Nébula: livro-silêncio
Diário da Manhã
Publicado em 20 de junho de 2018 às 00:56 | Atualizado há 2 semanasO silêncio, por muito tempo, caracterizou o livro. A leitura é individual, no canto do quarto ou no ônibus. Essa possível natureza vem da impressão ágil iniciada por Johannes Gutenberg, por volta de 1450, quando inventou a prensa popularizando o papel e a leitura quieta. Antes desse período, a literatura tinha muito mais relação com a oralidade, por exemplo, os trovadores do período medieval. Recentemente, alguns poetas retomam a poesia falada como mote. Surgiram com isso os slams (batalhas de poesia), videopoemas e outros formatos menos individualizantes. O poeta paulista Bobby Baq é um dos inquietos nesse meio criativo. Já foi vencedor do Menor Slam do Mundo, uma edição onde os poetas podem apresentar poemas falados de até 30 segundos.

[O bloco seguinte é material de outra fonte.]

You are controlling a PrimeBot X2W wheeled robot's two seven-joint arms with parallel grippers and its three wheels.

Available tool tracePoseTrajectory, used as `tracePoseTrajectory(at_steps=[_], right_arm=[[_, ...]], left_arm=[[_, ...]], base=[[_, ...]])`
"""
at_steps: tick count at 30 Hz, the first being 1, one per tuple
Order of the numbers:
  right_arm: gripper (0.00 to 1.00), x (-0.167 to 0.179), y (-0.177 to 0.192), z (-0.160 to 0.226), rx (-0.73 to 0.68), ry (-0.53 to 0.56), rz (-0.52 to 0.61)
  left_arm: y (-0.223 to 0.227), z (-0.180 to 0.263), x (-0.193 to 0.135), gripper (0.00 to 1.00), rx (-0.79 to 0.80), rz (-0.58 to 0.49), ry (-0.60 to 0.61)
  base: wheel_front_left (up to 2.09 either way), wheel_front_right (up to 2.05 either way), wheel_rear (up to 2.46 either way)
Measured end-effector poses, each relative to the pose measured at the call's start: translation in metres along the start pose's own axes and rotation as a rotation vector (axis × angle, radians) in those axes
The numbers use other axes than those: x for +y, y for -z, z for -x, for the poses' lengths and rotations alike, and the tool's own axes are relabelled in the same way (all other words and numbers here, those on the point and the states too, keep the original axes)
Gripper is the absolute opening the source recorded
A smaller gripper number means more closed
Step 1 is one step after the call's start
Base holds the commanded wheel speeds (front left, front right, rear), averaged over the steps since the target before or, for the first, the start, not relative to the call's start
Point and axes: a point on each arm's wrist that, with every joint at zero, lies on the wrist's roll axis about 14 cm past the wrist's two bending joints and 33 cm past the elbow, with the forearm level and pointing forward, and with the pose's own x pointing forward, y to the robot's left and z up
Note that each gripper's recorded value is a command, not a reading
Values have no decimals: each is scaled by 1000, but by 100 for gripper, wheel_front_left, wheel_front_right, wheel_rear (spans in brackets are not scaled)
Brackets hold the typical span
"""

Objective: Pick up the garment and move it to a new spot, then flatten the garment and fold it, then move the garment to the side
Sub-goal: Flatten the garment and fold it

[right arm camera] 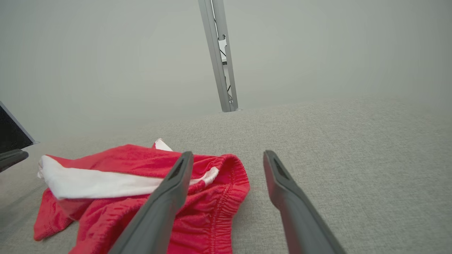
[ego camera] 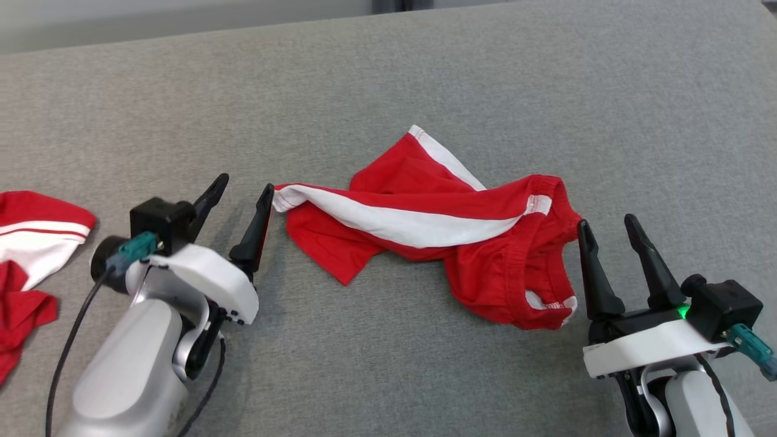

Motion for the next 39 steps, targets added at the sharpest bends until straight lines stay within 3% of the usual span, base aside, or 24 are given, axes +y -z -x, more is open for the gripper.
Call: tracePoseTrajectory(at_steps=[9,17,25,39], right_arm=[[100,8,-16,-6,-48,-33,33],[100,18,-24,0,-59,-66,54],[100,29,-16,17,-18,-95,56],[100,41,-10,21,28,-128,59]], left_arm=[[-28,43,36,100,-205,59,-238],[-58,107,56,100,-348,15,-414],[-38,152,50,100,-318,-26,-470],[-32,156,42,100,-308,-31,-456]], base=[[0,0,0],[0,0,0],[0,0,0],[0,0,0]])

Bobby Baq também é um dos escritores que conseguem transitar entre o silêncio e o som dentro do poema. As provas mais reais desse fato estão contidas no livro Nébula, publicado pela editora Riacho no final de 2016. Memória, fotos apagadas em tom sépia, vazio e a cegueira ao andar em meio à neblina. Nébula é um livro calado, cheio de pontos vazios que apresentam toda incompletude do real. Quem procura um caminho mais direto, aqui estará perdido.
“Um livro que presentifica as ausências e silêncios do leitor (aberto ou fechado)”. A descrição de Nébula já apresenta essa sensação de espaço vazio, silêncio e falta. Perceber o que preenche cada um desses locais (a nébula, a névoa, a neblina) é também perceber quão grande é o nada que nos circunda.
PROCESSO
Composto por 60 poemas e 60 colagens, o original traz aos olhos personagens fluidos. Cada colagem faz relação, mesmo que subliminar, com o texto que a acompanha. “As colagens servem para dialogar com o texto, mas com um sentido de abrir ele, quase como se fosse uma obra só”, diz o autor.
Os signos – tanto em texto quanto ilustrados – criam e destroem caminhos, deixando o leitor livre para trilhar sua leitura dentro da nebulosa – talvez como um cego tateando os objetos na procura de uma rota. Bobby Baq pensa que as ilustrações e os poemas conseguem existir separadamente, mas são dois objetos artísticos que se completam.
O autor conta que durante o processo de criação do livro estava imerso na obra do poeta que tem mais apreço: Roberto Juarroz. “É um autor que também trabalha muito o vazio nas suas obras. Bebi das fontes dele, como o zen-budismo, um pouco do sufismo”, diz. O sufismo é uma corrente mística e contemplativa do Islão e o zen-budismo é o método prático de realização da natureza de Buda.